Analysis walkthrough

The Epuyén 2018–19 outbreak in north-west Patagonia was the first cluster where person-to-person Andes hantavirus transmission was documented at scale. The line list bundled with this package is hand-encoded from Table S2 of Martínez et al. 2020 — 34 cases with exposure windows, symptom-onset dates, and attributed source cases.

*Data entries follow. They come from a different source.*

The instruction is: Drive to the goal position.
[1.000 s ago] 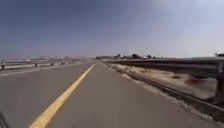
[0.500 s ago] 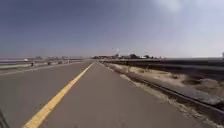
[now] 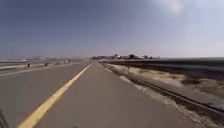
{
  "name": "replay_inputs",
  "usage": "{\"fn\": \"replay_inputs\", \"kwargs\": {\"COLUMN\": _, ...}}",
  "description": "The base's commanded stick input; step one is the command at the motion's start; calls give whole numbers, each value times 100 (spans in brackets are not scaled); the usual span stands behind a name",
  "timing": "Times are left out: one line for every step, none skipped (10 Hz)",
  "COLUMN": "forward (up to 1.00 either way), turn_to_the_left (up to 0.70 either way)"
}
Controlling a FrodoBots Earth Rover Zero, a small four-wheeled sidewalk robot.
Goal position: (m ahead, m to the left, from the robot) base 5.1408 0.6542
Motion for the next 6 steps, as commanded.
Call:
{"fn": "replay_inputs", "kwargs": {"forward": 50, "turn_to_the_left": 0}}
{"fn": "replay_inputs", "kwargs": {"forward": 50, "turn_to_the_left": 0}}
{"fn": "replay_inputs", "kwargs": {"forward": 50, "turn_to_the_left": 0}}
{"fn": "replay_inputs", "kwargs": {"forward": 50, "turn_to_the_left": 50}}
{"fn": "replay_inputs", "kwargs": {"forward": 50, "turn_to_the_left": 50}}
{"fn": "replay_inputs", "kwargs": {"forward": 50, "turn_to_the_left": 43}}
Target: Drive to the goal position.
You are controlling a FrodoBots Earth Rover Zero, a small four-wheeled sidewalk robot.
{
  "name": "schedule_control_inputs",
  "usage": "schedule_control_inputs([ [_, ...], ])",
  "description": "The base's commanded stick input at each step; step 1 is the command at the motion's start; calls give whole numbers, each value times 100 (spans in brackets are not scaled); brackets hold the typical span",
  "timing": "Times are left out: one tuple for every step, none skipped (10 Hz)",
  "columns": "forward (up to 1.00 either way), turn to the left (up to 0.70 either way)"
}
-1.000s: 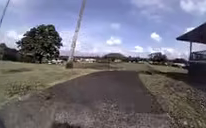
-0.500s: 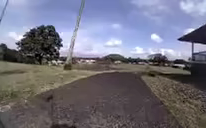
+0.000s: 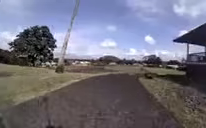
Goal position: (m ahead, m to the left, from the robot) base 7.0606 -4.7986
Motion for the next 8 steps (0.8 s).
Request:
schedule_control_inputs([
  [85, -33],
  [85, -34],
  [85, -22],
  [85, 0],
  [85, 0],
  [85, 0],
  [85, 0],
  [85, 0],
])
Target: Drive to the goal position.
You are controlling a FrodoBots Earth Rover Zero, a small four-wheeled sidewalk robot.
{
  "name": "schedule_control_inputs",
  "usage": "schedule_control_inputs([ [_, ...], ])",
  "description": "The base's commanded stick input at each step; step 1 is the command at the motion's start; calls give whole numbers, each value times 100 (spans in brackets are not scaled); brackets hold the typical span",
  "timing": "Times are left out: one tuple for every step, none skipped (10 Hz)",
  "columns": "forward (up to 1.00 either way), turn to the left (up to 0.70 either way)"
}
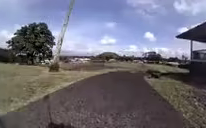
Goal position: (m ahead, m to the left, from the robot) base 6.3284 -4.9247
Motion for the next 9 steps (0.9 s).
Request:
schedule_control_inputs([
  [85, 0],
  [85, 0],
  [85, 0],
  [85, 0],
  [85, 0],
  [85, 0],
  [85, 0],
  [85, 0],
  [85, 0],
])
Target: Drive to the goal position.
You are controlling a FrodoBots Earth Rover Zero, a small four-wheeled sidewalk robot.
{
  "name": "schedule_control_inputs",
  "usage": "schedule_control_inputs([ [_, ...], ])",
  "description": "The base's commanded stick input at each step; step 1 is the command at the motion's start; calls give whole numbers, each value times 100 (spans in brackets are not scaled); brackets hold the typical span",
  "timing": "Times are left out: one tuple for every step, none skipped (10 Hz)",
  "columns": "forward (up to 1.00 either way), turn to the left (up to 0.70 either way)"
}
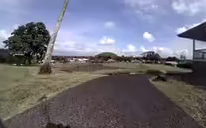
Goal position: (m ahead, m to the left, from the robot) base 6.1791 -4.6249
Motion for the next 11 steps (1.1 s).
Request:
schedule_control_inputs([
  [85, 0],
  [85, 0],
  [85, -4],
  [85, -13],
  [85, -24],
  [85, -33],
  [85, -34],
  [85, -34],
  [85, -34],
  [85, -34],
  [85, -34],
])
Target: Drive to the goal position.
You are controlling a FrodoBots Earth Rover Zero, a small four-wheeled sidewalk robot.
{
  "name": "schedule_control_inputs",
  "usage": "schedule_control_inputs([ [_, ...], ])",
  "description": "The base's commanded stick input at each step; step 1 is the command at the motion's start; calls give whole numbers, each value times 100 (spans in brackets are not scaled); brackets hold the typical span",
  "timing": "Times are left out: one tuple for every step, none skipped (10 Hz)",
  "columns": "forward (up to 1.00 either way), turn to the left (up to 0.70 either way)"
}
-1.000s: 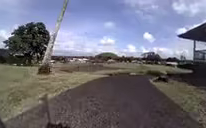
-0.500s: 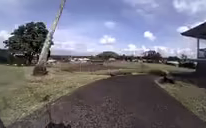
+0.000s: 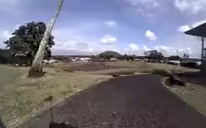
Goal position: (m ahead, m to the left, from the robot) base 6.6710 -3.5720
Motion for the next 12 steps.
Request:
schedule_control_inputs([
  [85, -34],
  [85, -34],
  [85, -34],
  [85, -34],
  [85, -34],
  [85, -34],
  [85, -34],
  [85, -34],
  [85, -25],
  [85, 0],
  [85, 0],
  [85, 0],
])
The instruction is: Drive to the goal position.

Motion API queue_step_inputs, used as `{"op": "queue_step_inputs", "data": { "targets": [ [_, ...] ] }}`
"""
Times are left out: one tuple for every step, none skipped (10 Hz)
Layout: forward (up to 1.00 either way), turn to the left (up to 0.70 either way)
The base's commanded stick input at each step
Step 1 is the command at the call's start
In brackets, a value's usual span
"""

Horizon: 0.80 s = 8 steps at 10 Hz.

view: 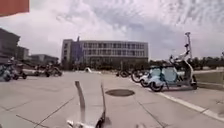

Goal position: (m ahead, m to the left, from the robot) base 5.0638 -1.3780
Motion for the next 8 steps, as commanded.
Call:
{"op": "queue_step_inputs", "data": {
  "targets": [
    [0.7,0.0],
    [0.7,0.0],
    [0.7,0.0],
    [0.7,0.0],
    [0.7,0.0],
    [0.7,0.0],
    [0.7,0.0],
    [0.7,0.0]
  ]
}}
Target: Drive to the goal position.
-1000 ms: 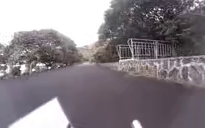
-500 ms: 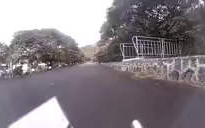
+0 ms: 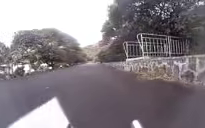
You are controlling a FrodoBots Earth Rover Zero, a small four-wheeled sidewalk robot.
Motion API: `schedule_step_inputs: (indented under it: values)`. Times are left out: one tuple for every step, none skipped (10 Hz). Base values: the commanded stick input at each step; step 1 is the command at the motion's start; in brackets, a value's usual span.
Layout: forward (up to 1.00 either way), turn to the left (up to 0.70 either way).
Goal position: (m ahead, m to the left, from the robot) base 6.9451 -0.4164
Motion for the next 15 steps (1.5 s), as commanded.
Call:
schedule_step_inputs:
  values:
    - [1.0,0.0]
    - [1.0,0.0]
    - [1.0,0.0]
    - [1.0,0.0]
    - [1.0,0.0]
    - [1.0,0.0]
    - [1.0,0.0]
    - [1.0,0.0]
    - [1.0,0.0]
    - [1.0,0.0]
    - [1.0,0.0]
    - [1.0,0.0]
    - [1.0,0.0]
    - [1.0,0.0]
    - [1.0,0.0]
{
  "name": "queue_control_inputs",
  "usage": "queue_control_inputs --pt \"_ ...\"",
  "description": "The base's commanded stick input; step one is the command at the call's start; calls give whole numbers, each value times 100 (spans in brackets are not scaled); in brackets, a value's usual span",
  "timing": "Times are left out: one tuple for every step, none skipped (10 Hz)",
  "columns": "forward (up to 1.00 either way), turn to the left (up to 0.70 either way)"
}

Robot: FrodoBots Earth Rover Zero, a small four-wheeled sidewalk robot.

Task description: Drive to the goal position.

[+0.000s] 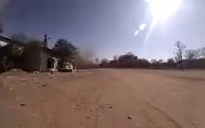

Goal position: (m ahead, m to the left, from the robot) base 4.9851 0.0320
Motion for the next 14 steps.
queue_control_inputs --pt "100 -3" --pt "100 0" --pt "100 0" --pt "100 0" --pt "100 0" --pt "100 0" --pt "100 0" --pt "100 0" --pt "100 0" --pt "100 0" --pt "100 0" --pt "100 0" --pt "100 0" --pt "100 0"
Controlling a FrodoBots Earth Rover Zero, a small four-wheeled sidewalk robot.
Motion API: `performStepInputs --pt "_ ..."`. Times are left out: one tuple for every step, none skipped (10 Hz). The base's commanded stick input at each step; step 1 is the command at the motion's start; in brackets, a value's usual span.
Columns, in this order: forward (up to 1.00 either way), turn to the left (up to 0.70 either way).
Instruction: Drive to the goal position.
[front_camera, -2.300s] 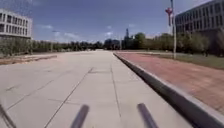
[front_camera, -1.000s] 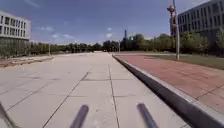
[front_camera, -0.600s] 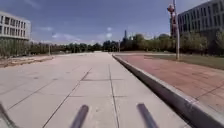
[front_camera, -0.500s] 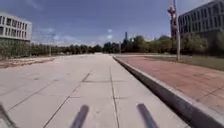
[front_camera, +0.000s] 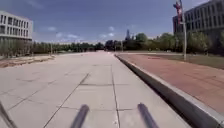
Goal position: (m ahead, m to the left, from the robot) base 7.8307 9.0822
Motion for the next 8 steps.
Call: performStepInputs --pt "0.70 0.00" --pt "0.70 0.00" --pt "0.70 0.00" --pt "0.70 0.00" --pt "0.70 0.00" --pt "0.70 0.00" --pt "0.70 0.00" --pt "0.70 0.00"
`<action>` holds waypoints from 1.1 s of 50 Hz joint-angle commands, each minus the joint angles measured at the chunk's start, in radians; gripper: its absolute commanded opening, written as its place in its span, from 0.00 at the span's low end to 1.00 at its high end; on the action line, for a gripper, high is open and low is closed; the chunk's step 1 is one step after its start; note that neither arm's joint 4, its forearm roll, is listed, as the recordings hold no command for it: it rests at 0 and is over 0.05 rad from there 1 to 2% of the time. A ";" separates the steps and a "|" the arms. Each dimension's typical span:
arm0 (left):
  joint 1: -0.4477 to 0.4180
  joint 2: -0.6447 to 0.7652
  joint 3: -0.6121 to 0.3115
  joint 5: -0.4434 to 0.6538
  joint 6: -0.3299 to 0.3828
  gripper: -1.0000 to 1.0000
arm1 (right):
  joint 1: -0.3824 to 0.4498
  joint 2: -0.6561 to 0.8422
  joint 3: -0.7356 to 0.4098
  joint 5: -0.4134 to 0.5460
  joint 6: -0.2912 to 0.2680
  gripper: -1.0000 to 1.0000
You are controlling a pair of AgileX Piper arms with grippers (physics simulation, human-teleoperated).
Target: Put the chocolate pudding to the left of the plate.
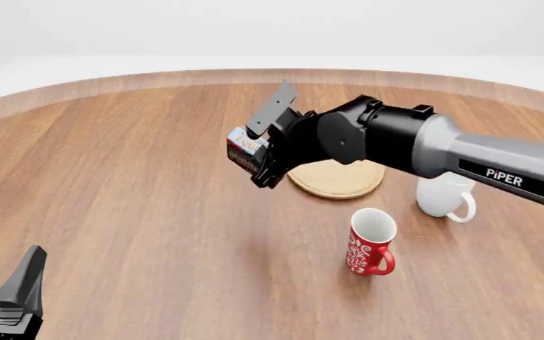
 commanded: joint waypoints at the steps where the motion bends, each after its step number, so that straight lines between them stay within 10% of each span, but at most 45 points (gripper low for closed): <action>1: 0.000 0.000 0.000 0.000 0.000 1.00 | -0.004 0.032 -0.108 0.054 -0.005 0.00; 55: 0.000 0.000 0.000 0.000 0.000 1.00 | -0.098 0.587 -0.815 0.299 -0.021 0.00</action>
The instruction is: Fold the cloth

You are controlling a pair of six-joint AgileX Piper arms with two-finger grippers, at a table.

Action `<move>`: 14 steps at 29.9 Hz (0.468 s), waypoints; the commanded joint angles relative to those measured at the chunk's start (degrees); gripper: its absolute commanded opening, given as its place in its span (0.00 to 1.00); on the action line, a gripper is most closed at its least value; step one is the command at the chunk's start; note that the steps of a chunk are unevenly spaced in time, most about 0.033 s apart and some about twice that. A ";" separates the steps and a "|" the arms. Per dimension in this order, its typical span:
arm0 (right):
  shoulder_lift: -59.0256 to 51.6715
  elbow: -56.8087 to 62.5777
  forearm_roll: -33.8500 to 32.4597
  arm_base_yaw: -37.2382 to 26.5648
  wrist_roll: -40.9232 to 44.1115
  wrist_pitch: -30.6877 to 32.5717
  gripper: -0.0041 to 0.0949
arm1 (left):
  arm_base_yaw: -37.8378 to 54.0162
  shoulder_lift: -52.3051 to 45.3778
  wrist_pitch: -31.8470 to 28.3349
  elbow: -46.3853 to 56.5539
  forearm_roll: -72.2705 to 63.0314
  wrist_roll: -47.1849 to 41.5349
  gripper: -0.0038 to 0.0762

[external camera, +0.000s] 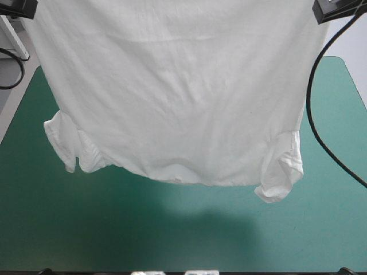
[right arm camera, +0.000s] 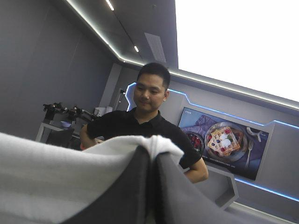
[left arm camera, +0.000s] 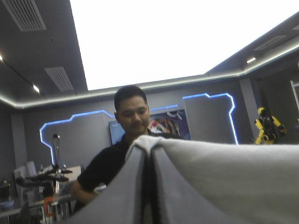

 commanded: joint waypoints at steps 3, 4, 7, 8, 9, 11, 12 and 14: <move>2.48 -1.23 -0.58 -0.05 3.81 1.72 0.02 | -0.39 3.61 3.84 -1.07 -1.56 -0.81 0.04; 3.37 -1.23 -1.45 -0.05 5.42 3.23 0.02 | -0.39 4.98 4.01 -1.07 -1.26 -1.11 0.04; 7.40 -1.23 -8.56 -0.05 11.49 4.37 0.02 | -0.12 8.93 0.33 -1.07 -0.80 -1.85 0.04; 8.88 -1.23 -12.36 -0.05 13.92 3.21 0.02 | 0.63 10.57 -2.84 -1.07 -0.80 -1.85 0.04; 10.38 -1.23 -16.33 -0.05 17.17 1.30 0.02 | 1.56 11.55 -5.20 -1.07 -1.23 -1.85 0.04; 12.61 -1.23 -23.39 -0.68 24.58 -2.32 0.02 | 3.47 13.67 -10.82 -1.18 -1.47 -3.21 0.04; 13.67 -1.23 -26.63 -1.82 29.10 -4.02 0.02 | 4.33 14.41 -13.13 -1.28 -1.46 -4.22 0.04; 15.33 -1.45 -30.21 -4.48 35.87 -7.42 0.02 | 6.41 16.11 -18.00 -2.02 -1.46 -4.91 0.04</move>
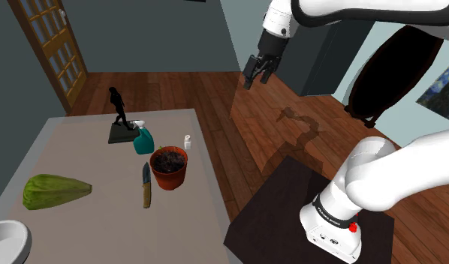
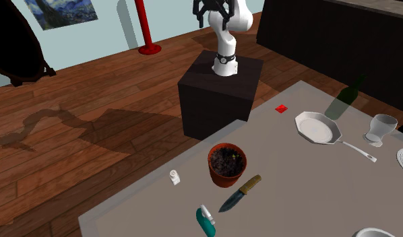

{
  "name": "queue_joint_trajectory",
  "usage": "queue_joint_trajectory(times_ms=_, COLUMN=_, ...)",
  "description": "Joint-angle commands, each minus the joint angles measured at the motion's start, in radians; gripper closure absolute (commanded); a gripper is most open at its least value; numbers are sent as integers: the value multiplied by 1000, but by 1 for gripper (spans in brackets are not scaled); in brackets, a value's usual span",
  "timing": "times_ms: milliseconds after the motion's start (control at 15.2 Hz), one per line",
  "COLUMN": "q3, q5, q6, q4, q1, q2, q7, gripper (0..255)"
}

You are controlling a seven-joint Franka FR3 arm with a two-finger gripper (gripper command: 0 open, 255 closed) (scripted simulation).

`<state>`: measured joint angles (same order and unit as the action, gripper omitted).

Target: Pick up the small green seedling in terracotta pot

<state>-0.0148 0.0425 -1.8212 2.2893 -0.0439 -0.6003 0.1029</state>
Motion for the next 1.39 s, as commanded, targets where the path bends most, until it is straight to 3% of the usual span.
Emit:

This page fits the joint model in TransmissionLinelist.jl to that line list and renders the headline outputs. Four quantities are estimated together: the incubation period, the transmission timing of each secondary relative to its source's symptom onset (δ), a weekly time-varying reproduction number R(t), and the offspring dispersion k of a Negative-Binomial. Exposure and onset dates are interval-censored. The model handles that by giving each case a continuous latent infection time and a continuous latent onset time, each sampled within its recorded window. Generation interval and serial interval are derived in post-processing as the transmission timing plus an incubation period (the source's for GI, the secondary's for SI). Fitting all four jointly propagates uncertainty between them that a delay-then-R(t) pipeline would lose.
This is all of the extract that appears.